Dried fruit platters, nut platters, rugelach tins, mandelbroit, chocolate arrays, bagels packages seem to be the natural way to go. People need comfort food at a time like this if they choose to eat at all.

But WAIT. Wow...gourmet packages are offered too. Gourmet cheeses, pates, jams, crackers are offered up in expensive but heartfelt style..with Deepest Sympathy...

Tell me how many mourners you know whom you don't have to nudge to eat or drink just a little bit. "Not now," they say, or "I can't eat anything," they tell you. You suggest strongly then that they have to eat something; shiva is difficult and they have to keep up their strength.
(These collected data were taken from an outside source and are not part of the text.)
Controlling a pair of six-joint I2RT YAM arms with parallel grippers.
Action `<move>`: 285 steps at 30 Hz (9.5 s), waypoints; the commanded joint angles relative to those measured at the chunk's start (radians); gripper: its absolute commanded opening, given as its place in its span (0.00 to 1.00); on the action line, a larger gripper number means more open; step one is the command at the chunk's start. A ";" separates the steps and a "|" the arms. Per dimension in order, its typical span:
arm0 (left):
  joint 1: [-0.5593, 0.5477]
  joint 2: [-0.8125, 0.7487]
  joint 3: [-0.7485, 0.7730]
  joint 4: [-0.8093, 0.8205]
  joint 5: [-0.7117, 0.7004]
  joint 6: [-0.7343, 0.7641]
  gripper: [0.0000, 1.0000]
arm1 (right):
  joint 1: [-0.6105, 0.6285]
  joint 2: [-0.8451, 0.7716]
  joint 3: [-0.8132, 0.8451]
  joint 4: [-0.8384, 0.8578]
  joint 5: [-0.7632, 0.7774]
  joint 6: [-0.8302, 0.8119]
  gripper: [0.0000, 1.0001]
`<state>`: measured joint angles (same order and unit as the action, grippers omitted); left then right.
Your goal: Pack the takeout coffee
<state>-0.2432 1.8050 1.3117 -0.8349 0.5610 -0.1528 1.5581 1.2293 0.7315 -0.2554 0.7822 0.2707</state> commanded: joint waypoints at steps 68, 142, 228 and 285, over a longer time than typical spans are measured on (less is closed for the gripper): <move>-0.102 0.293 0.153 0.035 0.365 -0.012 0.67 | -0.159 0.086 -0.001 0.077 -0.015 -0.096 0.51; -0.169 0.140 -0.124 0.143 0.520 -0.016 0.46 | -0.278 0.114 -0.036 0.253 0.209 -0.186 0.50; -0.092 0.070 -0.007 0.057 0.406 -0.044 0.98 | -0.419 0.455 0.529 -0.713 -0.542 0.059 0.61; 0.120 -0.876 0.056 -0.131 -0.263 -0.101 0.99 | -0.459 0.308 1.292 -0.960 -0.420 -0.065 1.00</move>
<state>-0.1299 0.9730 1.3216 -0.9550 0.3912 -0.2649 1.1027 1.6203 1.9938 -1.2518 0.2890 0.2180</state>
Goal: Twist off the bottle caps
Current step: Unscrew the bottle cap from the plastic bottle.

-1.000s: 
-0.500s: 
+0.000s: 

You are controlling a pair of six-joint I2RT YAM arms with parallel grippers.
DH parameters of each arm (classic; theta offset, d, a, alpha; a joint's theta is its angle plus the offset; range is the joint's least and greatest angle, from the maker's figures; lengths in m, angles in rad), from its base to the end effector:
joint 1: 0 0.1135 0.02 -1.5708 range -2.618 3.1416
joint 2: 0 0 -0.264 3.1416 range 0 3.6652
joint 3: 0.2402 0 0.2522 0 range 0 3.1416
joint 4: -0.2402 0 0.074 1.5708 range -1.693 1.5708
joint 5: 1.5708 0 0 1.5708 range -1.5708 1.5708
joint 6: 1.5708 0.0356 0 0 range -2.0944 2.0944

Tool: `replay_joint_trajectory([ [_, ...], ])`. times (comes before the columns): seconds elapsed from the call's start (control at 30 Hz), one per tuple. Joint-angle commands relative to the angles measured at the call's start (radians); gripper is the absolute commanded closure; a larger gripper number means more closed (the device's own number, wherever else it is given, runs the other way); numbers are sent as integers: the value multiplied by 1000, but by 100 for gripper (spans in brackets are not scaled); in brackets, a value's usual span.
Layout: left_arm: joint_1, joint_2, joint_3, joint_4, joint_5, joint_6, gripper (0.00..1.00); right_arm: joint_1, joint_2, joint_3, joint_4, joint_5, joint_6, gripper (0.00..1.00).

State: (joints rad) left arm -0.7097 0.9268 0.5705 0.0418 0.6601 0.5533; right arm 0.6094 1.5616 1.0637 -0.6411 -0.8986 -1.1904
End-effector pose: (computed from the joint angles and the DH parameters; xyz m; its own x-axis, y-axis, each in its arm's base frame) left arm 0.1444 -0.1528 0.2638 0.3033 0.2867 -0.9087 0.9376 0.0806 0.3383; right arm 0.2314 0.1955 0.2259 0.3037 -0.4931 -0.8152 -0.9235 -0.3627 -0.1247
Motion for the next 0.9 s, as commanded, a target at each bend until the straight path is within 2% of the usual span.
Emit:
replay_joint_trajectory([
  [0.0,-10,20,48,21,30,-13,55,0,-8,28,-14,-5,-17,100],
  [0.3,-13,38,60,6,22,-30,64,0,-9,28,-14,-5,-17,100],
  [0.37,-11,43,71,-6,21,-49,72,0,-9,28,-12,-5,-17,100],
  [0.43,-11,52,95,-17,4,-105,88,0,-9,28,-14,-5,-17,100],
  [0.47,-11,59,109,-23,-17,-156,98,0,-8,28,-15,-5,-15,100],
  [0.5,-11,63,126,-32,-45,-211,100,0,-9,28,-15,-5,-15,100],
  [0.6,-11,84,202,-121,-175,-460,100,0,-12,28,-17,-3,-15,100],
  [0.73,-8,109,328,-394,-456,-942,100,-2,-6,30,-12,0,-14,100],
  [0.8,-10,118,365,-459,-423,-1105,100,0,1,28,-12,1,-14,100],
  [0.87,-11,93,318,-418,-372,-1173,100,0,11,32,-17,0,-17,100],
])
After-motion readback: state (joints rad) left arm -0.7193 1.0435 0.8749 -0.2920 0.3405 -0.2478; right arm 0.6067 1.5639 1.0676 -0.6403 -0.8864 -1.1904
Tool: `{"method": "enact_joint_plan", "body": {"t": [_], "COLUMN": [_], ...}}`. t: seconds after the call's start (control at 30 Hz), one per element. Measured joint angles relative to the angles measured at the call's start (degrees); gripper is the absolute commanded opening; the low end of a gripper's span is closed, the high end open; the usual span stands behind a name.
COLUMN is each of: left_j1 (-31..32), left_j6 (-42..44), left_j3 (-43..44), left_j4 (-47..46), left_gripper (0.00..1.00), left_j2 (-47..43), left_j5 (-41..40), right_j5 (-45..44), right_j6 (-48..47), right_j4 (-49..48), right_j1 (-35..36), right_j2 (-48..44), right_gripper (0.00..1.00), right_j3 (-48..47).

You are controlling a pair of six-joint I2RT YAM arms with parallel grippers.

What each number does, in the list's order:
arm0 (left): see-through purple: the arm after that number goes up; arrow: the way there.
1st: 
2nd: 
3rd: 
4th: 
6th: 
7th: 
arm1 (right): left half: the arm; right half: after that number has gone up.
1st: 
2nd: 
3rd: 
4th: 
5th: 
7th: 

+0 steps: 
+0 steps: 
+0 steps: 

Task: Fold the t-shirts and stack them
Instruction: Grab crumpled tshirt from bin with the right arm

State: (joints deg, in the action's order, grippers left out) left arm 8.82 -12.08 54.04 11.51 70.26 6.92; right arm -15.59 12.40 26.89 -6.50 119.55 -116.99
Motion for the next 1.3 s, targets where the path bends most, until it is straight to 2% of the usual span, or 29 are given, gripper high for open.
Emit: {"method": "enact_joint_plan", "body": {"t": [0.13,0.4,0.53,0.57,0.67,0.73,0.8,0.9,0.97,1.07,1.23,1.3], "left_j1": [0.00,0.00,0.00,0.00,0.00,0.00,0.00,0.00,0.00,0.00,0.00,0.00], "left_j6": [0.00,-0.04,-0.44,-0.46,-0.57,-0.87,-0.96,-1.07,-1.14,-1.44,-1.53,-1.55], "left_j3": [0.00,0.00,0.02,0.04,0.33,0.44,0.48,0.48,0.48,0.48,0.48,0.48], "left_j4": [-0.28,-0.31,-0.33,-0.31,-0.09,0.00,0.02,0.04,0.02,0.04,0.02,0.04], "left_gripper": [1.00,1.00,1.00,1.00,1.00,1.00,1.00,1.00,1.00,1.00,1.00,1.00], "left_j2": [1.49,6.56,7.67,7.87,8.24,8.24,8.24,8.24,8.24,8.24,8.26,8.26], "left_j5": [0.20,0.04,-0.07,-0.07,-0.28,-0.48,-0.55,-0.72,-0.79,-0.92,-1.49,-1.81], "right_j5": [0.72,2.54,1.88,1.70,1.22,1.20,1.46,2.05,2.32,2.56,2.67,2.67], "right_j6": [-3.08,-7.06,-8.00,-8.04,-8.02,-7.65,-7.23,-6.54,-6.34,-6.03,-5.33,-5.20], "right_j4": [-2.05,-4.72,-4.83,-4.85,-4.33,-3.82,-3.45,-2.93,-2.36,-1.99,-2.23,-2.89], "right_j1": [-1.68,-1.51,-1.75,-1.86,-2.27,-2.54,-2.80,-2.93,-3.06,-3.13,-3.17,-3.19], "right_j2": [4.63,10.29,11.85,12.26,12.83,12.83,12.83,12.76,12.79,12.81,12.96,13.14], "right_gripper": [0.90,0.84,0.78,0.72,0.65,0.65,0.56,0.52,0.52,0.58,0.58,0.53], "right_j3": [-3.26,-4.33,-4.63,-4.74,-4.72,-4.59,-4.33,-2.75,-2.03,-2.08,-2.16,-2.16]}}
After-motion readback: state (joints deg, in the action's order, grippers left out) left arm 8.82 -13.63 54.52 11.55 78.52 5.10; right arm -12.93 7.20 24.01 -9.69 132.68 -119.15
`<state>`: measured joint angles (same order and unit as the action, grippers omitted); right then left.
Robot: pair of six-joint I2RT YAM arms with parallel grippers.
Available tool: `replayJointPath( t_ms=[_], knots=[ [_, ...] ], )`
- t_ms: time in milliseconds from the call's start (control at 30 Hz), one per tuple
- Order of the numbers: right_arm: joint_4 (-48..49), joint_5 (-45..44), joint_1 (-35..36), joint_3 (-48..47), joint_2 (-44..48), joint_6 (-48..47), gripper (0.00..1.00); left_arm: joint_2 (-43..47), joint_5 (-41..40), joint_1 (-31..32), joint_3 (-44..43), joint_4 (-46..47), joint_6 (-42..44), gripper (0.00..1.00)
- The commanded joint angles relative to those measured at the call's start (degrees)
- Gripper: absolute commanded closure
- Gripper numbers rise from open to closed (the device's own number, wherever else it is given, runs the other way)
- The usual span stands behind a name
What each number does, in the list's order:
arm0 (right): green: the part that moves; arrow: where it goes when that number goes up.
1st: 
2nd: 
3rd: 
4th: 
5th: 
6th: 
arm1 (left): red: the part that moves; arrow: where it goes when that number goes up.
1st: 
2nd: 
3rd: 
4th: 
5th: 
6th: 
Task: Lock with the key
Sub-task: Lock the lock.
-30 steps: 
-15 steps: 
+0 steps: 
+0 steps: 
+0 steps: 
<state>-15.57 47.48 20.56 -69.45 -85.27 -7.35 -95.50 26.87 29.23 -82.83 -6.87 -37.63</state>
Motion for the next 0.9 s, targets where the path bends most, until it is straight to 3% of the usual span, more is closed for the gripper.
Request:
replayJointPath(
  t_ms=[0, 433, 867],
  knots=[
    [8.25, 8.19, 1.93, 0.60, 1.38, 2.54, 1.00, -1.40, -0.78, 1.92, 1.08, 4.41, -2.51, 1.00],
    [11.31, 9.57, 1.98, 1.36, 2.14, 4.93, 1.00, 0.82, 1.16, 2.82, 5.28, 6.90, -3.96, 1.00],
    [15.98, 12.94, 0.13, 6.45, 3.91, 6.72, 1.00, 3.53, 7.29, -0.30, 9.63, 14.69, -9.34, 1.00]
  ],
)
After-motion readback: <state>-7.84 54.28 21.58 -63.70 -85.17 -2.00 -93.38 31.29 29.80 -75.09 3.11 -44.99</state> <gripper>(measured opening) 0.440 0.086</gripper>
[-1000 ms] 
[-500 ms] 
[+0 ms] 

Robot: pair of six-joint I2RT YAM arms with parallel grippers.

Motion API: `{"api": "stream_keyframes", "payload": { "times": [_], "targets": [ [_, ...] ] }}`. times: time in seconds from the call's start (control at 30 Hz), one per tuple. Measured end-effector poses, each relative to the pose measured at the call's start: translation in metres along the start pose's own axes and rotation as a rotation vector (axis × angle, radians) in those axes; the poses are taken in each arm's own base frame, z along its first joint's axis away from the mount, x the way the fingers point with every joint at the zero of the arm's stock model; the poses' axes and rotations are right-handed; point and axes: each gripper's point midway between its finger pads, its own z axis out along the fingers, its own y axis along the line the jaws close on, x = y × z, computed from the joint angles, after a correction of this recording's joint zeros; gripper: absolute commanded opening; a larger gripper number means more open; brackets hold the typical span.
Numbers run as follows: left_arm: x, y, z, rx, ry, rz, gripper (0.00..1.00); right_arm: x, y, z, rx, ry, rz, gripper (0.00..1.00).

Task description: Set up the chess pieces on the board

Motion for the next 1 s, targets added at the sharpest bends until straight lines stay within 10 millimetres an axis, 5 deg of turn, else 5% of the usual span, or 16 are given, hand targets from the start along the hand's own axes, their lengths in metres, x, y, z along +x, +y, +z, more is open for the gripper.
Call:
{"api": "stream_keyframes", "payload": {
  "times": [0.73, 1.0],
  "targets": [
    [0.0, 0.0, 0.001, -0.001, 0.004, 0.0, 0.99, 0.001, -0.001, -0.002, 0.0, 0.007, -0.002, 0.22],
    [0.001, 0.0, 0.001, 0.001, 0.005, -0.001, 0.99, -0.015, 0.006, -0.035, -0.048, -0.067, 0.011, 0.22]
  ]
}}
Do beautifully presented gourmet baskets have a place in a house of mourning? Does a bit of fresh Norweigian lox on a marble bagel imported from one of NY's finest kosher bakeries, followed by a croissant spread with a Swiss jam and a fine glass of herbal tea really make all the difference? "Wow, I just HAD to have something from that Deepest Sympathy basket or I would have been so weak."

I think we can save fancy, gourmet snacks for better occasions. Bring out the roasted chicken, chicken soup, potatoes and garden salad...and offer it up with sincere condolences. Those will serve just fine....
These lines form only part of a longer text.